▶ [Problem description]:
Could you output the listing that follows exactly, without its images?

▶ [Information shown]:
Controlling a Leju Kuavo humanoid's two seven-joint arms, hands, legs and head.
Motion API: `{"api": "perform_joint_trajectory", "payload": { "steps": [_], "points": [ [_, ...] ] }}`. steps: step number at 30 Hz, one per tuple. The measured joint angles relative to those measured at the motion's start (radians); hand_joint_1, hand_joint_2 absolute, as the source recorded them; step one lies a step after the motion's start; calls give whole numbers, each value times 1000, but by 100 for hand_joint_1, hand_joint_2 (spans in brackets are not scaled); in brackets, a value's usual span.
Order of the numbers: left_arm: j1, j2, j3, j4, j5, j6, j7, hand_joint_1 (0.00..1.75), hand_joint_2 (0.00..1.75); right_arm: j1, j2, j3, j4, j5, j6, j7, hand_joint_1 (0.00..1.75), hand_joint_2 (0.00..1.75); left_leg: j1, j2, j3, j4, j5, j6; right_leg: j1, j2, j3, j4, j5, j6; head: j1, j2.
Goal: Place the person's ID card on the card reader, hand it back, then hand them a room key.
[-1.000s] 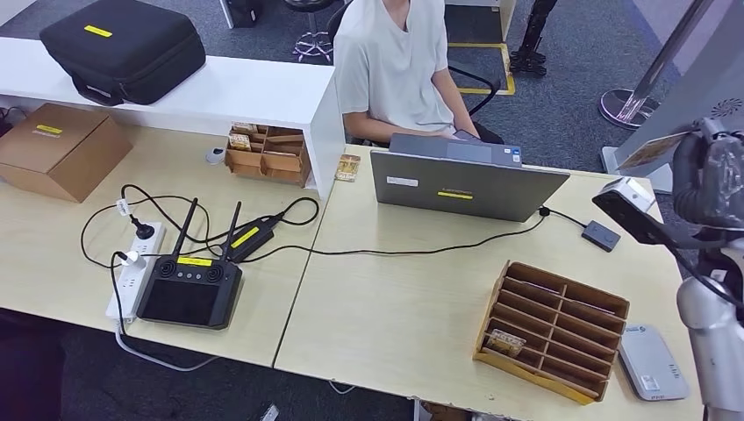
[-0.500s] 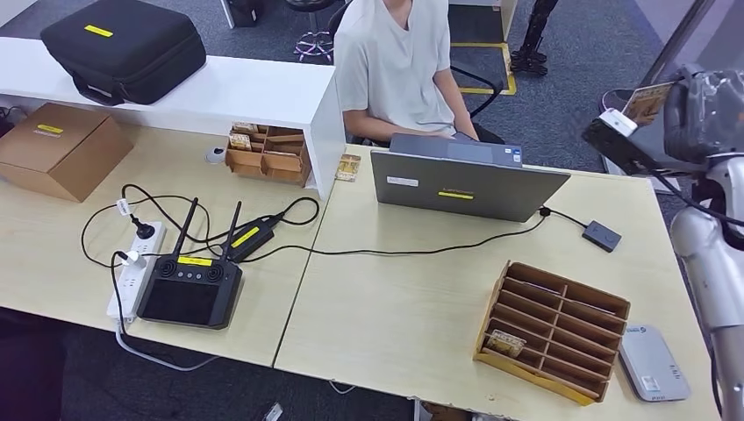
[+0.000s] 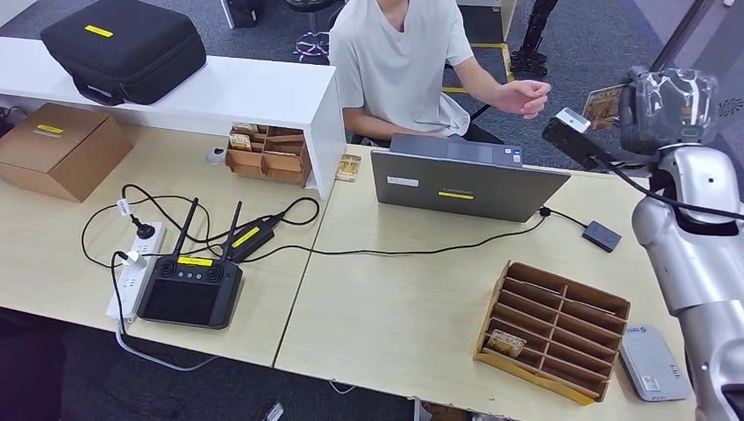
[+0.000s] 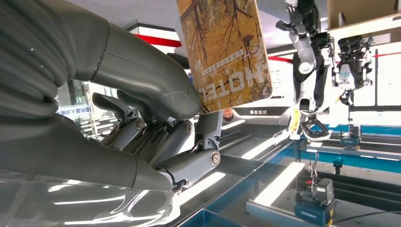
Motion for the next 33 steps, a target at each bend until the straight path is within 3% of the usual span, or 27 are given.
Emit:
{"api": "perform_joint_trajectory", "payload": {
  "steps": [12, 16, 33],
  "points": [
    [0, 0, 0, 0, 0, -3, 0, 0, 175, -5, 21, 22, 17, -4, 5, 0, 175, 175, 0, 0, 0, 0, 0, 0, 0, 0, 0, 0, 0, 0, 0, 0],
    [1, 0, 0, 0, -2, -5, -7, 0, 175, -5, 21, 27, 17, -5, 8, 0, 0, 175, 0, 0, 0, 0, 0, 0, 0, 0, 0, 0, 0, 0, 0, 0],
    [3, 0, 0, -3, 6, -12, -9, 0, 175, -5, 12, 40, 17, -16, 5, -5, 0, 175, 0, 0, 0, 0, 0, 0, 0, 0, -1, 0, 0, 0, 0, 0]
  ]
}}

▶ [Solution to the exercise]:
Controlling a Leju Kuavo humanoid's two seven-joint arms, hands, legs and head.
Motion API: `{"api": "perform_joint_trajectory", "payload": { "steps": [_], "points": [ [_, ...] ] }}`. steps: step number at 30 Hz, one per tuple. The measured joint angles relative to those measured at the motion's start (radians); hand_joint_1, hand_joint_2 absolute, as the source recorded them; step one lies a step after the motion's start; calls give whole numbers, each value times 1000, but by 100 for hand_joint_1, hand_joint_2 (spans in brackets are not scaled); in brackets, a value's usual span.
Order of the numbers: left_arm: j1, j2, j3, j4, j5, j6, j7, hand_joint_1 (0.00..1.75), hand_joint_2 (0.00..1.75); right_arm: j1, j2, j3, j4, j5, j6, j7, hand_joint_1 (0.00..1.75), hand_joint_2 (0.00..1.75); left_leg: j1, j2, j3, j4, j5, j6; right_leg: j1, j2, j3, j4, j5, j6; head: j1, j2.
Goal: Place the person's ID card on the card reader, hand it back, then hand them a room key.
[-1.000s] 
[-0.500s] 
[+0.000s] 
[+0.000s] 
Motion for the next 33 steps, a target at each bend until the straight path is within 3% of the usual span, or 27 are given.
Emit:
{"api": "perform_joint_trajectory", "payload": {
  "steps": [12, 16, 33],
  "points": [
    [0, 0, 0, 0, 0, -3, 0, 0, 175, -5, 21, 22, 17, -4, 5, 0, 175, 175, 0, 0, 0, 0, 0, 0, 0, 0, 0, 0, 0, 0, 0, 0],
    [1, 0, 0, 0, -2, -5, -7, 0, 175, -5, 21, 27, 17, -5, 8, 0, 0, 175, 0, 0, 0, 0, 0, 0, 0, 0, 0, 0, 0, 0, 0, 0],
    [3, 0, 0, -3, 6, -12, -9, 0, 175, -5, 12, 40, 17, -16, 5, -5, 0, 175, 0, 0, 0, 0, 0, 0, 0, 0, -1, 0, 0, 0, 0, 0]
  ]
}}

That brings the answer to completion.